- _Problem to solve_: Give the data again exactly, without images.

- _Data excerpt_:
Start of Block

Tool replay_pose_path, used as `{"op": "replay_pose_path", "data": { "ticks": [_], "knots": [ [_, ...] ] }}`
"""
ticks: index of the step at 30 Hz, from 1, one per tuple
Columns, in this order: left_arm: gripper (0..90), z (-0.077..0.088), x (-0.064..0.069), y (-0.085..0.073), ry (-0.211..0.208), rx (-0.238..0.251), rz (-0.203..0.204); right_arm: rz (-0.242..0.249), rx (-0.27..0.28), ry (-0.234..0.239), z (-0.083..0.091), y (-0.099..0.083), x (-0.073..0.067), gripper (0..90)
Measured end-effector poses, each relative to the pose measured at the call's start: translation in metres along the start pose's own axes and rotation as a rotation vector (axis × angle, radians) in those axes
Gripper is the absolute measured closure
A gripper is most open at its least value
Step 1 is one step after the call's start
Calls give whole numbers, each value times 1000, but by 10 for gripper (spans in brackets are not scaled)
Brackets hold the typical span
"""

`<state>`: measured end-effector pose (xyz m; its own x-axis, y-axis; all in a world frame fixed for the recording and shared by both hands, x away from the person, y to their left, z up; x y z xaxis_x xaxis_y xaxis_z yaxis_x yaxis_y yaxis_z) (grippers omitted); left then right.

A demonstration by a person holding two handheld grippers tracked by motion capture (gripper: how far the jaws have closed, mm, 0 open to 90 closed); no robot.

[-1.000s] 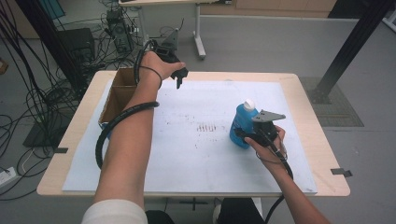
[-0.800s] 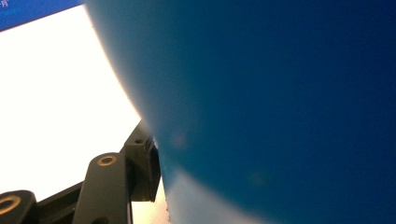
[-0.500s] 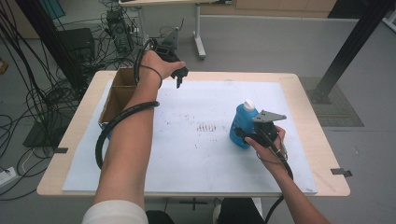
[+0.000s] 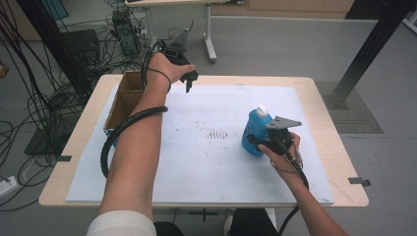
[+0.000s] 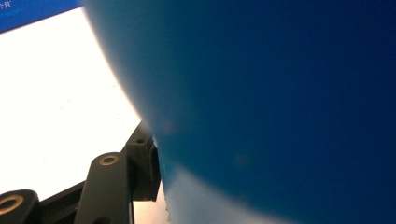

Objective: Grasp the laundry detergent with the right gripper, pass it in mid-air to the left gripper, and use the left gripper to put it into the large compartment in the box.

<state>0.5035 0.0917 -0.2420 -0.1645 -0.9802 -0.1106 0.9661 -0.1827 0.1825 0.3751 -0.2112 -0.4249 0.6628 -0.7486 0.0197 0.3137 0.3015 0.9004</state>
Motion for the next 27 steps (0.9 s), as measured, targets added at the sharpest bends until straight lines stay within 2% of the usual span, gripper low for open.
{"op": "replay_pose_path", "data": {
  "ticks": [27],
  "knots": [
    [64, 4, 4, 1, -3, 9, -6, 7, 7, 2, 0, -1, 0, 413]
  ]
}}
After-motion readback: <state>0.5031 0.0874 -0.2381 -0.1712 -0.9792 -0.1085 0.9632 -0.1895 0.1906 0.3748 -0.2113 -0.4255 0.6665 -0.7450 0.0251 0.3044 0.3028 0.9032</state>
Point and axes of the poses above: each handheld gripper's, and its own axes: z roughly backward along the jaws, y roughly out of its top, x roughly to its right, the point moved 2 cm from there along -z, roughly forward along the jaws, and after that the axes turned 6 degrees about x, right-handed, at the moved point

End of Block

- _Answer to this task_:
Tool replay_pose_path, used as `{"op": "replay_pose_path", "data": { "ticks": [_], "knots": [ [_, ...] ] }}`
"""
ticks: index of the step at 30 Hz, from 1, one per tuple
Columns, in this order: left_arm: gripper (0..90), z (-0.077..0.088), x (-0.064..0.069), y (-0.085..0.073), ry (-0.211..0.208), rx (-0.238..0.251), rz (-0.203..0.204); right_arm: rz (-0.242..0.249), rx (-0.27..0.28), ry (-0.234..0.239), z (-0.083..0.091), y (-0.099..0.083), x (-0.073..0.067), gripper (0..90)
Measured end-effector poses, each relative to the pose measured at the call's start: translation in metres along the start pose's own axes and rotation as a rotation vector (axis × angle, radians) in those axes
Gripper is the absolute measured closure
A gripper is most open at its least value
Step 1 is one step after the call's start
Calls give whole numbers, each value times 1000, but by 10 for gripper (spans in brackets are not scaled)
Brackets hold the typical span
"""

`<state>`: measured end-effector pose (xyz m; its own x-axis, y-axis; all in a world frame fixed for the recording and shared by both hands, x away from the person, y to their left, z up; x y z xaxis_x xaxis_y xaxis_z yaxis_x yaxis_y yaxis_z) (grippers omitted); left then right.

A demonstration by a person holding two handheld grippers tracked by motion capture (gripper: how far the jaws have closed, mm, 0 open to 90 closed); no robot.

[-1.000s] 
[-0.800s] 
[-0.500s] 
[+0.000s] 
[+0.000s] 

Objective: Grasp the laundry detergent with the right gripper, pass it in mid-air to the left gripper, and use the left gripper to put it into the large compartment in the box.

<state>0.5035 0.0917 -0.2420 -0.1645 -0.9802 -0.1106 0.9661 -0.1827 0.1825 0.3751 -0.2112 -0.4249 0.6628 -0.7486 0.0197 0.3137 0.3015 0.9004</state>
Motion for the next 27 steps (0.9 s), as measured, targets added at the sharpest bends until straight lines stay within 2% of the usual span, gripper low for open.
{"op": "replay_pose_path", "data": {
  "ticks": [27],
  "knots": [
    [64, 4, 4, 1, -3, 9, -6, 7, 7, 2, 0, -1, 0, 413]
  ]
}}
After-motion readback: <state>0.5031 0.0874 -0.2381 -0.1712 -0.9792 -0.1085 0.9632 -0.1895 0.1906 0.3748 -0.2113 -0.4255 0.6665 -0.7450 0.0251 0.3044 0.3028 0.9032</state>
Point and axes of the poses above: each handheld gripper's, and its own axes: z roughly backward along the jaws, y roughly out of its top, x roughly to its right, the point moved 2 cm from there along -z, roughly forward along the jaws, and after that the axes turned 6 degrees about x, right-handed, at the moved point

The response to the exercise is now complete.